Justice Elena Kagan blasted that argument in a dissenting opinion on behalf of the court’s three liberal justices. Alabama’s primary isn’t until 24 May, she noted, and lawmakers were able to draw the state’s current congressional map in less than a week. The plaintiffs in the case challenged the maps hours after they were signed into law, and the lower court quickly reached a decision.

“Alabama is not entitled to keep violating Black Alabamians’ voting rights just because the court’s order came down in the first month of an election year,” she wrote.

Kagan added that the court’s decision to block the map without fully hearing the case “does a disservice to Black Alabamians who under that precedent have had their electoral power diminished – in violation of a law this court once knew to buttress all of American democracy.”

Writing for himself, Roberts said he believed the lower court correctly applied existing case law and would have required Alabama to redraw its districts for 2022. But he also acknowledged there was uncertainty in the case law that needed to be addressed.

In their brief to the supreme court, a group of plaintiffs in the case said a ruling that it was too late to impose new maps would send a dangerous message in future cases.

Lawmakers redrew the state’s congressional districts following the results of the 2020 census.

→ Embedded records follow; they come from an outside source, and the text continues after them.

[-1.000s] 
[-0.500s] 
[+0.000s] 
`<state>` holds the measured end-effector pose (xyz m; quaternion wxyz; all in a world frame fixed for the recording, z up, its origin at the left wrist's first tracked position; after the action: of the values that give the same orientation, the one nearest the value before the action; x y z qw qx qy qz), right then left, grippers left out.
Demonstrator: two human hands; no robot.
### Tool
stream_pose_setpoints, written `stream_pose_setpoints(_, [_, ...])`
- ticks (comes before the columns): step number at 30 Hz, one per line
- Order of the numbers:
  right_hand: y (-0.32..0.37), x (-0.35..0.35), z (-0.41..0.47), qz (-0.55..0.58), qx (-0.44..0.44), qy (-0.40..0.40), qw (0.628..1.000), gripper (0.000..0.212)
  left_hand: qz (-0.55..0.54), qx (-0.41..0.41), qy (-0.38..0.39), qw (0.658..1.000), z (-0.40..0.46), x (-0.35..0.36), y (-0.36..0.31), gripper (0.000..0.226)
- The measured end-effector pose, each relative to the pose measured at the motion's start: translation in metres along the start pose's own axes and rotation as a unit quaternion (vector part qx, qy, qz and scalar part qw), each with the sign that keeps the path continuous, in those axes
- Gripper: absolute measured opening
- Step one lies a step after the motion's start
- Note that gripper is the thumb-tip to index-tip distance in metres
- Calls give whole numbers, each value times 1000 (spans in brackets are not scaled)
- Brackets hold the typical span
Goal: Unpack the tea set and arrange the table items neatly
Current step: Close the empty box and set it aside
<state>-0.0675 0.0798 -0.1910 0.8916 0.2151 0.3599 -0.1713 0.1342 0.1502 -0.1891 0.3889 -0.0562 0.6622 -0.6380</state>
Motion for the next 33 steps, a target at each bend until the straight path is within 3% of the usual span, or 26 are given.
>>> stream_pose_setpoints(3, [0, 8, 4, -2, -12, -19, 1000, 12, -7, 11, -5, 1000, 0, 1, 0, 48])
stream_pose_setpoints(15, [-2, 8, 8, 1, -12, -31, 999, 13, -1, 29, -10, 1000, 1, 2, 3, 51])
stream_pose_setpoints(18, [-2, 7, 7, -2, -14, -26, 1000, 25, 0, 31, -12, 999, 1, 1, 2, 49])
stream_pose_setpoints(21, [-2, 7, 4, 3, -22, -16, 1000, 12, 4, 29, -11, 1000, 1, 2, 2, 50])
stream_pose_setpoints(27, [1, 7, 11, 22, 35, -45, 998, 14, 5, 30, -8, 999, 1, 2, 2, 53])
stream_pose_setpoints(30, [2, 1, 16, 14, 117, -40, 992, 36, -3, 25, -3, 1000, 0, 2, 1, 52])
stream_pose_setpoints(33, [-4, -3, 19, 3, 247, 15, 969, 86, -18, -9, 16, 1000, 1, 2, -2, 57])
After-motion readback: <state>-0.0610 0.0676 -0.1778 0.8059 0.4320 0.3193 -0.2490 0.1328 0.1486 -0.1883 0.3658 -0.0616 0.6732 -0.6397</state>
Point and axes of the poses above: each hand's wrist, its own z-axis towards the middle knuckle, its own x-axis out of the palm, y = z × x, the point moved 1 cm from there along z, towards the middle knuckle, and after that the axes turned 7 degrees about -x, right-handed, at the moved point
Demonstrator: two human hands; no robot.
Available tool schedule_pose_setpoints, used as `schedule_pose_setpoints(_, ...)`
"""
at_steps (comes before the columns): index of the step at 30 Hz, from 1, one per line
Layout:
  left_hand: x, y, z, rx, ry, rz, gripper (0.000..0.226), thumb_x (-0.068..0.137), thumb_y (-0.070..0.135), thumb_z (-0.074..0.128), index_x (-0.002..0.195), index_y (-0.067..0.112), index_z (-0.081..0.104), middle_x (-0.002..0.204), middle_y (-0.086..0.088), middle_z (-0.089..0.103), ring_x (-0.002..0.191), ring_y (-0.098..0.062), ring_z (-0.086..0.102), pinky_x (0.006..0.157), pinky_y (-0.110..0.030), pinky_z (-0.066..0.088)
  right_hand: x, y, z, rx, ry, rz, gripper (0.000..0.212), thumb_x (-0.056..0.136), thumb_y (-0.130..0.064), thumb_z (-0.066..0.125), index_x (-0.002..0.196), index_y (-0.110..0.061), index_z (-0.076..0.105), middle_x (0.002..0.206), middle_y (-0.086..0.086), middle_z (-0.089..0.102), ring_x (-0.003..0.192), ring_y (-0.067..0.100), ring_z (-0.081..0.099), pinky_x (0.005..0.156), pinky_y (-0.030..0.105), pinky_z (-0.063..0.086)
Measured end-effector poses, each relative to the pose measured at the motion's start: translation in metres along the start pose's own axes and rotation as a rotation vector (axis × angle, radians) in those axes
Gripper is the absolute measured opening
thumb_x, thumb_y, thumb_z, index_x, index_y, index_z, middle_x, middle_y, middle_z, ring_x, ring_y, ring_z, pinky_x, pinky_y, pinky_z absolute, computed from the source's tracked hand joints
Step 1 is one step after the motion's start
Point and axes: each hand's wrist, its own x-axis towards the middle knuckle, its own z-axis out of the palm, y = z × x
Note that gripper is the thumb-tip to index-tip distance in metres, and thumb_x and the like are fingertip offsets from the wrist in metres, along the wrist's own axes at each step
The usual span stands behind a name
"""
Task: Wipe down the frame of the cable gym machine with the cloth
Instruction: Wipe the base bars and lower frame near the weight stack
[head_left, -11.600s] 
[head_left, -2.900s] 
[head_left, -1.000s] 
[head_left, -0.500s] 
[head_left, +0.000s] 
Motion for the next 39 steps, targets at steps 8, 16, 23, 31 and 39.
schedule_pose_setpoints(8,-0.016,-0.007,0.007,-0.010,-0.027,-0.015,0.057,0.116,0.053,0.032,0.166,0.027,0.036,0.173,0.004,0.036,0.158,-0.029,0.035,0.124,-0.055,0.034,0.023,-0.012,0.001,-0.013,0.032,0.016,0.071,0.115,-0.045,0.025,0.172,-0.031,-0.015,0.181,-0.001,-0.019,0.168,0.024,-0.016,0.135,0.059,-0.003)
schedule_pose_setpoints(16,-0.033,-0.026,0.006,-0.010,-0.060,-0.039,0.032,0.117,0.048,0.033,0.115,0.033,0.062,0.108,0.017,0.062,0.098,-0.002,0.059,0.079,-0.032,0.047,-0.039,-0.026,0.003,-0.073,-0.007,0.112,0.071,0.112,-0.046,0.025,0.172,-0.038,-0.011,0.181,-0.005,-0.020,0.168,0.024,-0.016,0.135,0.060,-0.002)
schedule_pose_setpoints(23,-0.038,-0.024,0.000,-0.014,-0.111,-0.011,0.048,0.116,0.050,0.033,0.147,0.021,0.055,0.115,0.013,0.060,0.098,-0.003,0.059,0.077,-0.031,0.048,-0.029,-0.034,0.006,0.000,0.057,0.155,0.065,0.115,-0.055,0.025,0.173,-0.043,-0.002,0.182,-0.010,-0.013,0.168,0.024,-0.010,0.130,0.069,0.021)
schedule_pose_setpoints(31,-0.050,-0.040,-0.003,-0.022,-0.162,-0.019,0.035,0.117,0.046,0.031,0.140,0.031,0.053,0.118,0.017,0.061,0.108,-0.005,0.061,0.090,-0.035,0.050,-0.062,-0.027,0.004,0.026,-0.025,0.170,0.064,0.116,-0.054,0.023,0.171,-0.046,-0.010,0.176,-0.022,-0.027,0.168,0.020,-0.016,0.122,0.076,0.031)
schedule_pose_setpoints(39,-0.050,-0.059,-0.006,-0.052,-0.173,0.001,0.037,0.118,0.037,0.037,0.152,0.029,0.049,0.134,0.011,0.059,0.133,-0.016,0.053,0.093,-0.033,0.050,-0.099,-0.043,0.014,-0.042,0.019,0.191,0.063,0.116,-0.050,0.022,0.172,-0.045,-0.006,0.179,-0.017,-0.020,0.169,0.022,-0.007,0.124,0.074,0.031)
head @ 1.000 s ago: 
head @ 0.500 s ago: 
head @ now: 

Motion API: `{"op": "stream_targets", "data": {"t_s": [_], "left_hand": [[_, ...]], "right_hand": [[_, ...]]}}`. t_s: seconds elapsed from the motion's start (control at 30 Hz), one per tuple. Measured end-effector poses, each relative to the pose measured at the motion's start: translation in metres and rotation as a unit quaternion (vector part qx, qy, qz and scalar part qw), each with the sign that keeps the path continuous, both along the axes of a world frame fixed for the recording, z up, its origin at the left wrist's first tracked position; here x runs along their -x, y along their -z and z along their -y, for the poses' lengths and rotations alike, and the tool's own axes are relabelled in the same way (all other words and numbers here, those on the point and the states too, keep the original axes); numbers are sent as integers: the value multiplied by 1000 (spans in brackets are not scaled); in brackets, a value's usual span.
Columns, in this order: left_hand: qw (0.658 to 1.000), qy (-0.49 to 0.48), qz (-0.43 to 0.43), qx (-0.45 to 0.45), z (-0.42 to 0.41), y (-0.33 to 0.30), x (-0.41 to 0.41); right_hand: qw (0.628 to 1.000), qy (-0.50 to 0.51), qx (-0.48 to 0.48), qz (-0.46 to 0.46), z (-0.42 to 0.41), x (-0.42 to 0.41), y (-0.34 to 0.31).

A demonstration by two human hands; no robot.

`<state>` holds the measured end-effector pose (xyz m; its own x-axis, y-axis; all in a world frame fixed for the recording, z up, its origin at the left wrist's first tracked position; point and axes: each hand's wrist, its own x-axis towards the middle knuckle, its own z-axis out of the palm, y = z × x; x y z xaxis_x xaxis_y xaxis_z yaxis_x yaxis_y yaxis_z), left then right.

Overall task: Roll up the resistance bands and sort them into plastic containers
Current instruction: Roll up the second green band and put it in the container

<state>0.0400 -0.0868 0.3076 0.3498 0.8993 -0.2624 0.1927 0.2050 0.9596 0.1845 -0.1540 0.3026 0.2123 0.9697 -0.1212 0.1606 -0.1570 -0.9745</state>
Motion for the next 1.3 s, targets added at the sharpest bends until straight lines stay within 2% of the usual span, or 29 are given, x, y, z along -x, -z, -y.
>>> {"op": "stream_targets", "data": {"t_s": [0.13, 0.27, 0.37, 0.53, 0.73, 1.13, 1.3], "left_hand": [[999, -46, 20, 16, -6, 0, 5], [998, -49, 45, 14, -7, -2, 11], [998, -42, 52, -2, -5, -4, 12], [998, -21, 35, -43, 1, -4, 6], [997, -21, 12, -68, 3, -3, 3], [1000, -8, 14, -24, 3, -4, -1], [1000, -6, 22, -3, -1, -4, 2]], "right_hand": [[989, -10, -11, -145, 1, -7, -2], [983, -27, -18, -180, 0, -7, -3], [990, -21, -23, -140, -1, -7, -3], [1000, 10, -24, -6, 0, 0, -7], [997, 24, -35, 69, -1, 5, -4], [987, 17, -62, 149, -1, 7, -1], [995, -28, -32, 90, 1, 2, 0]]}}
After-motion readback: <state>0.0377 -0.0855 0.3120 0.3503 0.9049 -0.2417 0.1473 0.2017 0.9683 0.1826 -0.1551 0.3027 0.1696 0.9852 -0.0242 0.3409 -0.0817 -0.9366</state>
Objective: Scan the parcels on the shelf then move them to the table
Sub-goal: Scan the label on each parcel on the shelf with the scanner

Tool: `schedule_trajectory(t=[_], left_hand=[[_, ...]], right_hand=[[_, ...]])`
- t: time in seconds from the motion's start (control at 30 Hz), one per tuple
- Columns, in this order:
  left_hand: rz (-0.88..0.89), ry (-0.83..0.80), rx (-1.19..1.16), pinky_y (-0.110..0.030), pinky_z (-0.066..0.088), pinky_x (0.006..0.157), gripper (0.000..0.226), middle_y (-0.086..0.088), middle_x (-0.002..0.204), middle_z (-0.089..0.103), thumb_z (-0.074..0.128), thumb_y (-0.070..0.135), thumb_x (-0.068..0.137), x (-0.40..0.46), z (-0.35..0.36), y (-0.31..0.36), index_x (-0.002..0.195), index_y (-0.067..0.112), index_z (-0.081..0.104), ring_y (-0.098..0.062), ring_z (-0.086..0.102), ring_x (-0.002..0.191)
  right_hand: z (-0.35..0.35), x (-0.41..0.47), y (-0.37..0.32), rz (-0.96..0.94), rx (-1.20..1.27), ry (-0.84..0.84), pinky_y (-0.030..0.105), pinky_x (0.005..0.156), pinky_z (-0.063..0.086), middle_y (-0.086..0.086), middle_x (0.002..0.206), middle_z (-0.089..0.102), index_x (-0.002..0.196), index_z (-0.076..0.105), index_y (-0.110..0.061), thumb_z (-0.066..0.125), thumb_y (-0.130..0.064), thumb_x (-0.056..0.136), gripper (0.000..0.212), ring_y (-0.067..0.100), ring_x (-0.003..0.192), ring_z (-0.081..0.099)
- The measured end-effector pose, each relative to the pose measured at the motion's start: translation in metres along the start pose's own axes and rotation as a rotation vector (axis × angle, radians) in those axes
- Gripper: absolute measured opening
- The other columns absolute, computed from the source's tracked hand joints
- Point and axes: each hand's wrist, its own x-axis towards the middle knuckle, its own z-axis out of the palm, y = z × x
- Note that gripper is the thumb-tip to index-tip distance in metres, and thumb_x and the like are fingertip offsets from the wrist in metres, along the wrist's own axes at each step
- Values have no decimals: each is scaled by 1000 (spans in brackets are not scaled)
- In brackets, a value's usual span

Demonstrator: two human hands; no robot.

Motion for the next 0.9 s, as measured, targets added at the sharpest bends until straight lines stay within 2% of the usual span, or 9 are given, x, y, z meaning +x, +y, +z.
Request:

Several groups of voters sued, arguing that the new maps diluted the voting power of Black residents in violation of the constitution and the 1965 Voting Rights Act.

In a unanimous ruling in late January, the three judges said that the groups were likely to succeed in showing that the state had violated the Voting Rights Act. As a result, the panel ordered lawmakers to redraw the districts so Black voters would be a majority, or close to it, in two districts, not one. The ruling ran more than 200 pages.

The panel wrote that “we do not regard the question ... as a close one”.

Alabama asked the supreme court to put the ruling on hold while it appealed and the justices agreed. The state argued that it had drawn the new map guided by race-neutral principles and that the new map is similar to past maps.

More than a dozen mostly Republican-led states had filed a brief urging the justices to side with Alabama and allow it to use the maps it originally drew.